■ Assignment
Retrieve every line of the data holding the word "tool".

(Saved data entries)
↓

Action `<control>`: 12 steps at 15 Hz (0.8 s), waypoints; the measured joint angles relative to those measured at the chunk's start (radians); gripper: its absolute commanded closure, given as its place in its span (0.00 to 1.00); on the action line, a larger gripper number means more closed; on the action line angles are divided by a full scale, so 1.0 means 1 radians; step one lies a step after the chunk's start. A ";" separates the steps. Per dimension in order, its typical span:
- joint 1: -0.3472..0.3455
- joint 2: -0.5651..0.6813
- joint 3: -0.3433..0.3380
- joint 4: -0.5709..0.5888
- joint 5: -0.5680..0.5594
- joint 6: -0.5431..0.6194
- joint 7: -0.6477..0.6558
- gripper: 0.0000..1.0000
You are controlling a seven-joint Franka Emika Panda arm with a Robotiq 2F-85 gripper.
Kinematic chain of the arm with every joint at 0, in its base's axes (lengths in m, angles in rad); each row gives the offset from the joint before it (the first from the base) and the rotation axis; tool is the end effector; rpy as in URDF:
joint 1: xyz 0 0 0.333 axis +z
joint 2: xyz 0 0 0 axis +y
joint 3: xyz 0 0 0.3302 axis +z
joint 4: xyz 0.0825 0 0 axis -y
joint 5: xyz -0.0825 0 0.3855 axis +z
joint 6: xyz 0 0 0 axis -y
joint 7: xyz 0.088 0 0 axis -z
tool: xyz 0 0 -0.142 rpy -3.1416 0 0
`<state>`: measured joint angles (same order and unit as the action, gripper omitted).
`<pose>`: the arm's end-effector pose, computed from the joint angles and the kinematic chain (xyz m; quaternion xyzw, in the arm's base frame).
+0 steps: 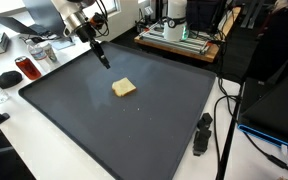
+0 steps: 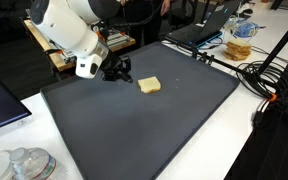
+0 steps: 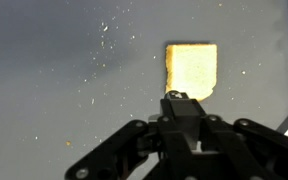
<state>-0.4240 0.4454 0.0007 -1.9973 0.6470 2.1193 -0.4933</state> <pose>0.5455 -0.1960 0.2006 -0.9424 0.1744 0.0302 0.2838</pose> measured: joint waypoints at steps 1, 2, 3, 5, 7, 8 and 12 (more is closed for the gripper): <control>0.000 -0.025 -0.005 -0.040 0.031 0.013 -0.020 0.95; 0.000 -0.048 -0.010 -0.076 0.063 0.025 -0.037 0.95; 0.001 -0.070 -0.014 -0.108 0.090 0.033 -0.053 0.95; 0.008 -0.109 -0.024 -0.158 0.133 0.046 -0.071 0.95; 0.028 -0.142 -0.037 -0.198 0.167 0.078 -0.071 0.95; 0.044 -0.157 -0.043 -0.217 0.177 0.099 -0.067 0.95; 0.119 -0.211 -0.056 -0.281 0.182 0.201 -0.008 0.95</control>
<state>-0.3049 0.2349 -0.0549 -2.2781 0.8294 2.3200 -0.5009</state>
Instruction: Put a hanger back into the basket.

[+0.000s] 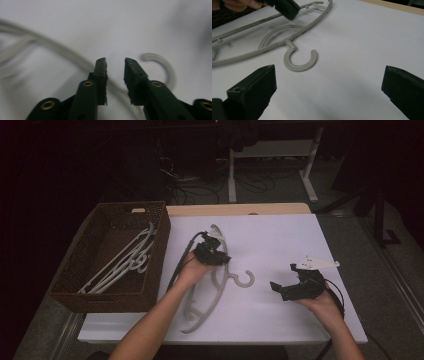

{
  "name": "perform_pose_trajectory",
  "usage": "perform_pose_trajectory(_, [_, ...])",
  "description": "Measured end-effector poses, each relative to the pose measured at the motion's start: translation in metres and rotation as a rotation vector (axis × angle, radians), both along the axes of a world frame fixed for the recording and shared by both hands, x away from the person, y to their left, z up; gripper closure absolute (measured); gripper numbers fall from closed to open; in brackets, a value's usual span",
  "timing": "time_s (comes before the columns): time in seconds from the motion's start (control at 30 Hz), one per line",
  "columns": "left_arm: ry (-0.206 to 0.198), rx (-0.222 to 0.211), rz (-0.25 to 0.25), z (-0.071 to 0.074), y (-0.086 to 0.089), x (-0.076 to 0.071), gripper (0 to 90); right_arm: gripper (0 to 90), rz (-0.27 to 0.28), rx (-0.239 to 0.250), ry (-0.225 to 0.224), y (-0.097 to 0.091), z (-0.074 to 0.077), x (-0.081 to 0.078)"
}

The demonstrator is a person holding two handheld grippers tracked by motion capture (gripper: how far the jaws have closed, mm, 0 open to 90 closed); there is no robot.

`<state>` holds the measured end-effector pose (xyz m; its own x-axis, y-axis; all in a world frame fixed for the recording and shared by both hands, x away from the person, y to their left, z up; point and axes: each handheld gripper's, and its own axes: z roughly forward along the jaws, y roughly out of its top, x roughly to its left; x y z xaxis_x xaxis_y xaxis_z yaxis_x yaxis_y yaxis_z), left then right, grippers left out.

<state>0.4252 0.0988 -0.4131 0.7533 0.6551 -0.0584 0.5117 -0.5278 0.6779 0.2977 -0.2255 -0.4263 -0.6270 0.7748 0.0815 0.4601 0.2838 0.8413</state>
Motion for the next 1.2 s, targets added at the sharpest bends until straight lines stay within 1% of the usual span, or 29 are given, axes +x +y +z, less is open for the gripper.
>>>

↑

■ Solution for this exercise
Kinematic chain of the arm with every joint at 0, in its base's axes (lengths in m, angles in rad); each row gives the offset from the joint before it (the first from the base) and the rotation axis; tool is the end effector; rpy as in URDF:
tool: xyz 0 0 -0.142 rpy -3.1416 0 0

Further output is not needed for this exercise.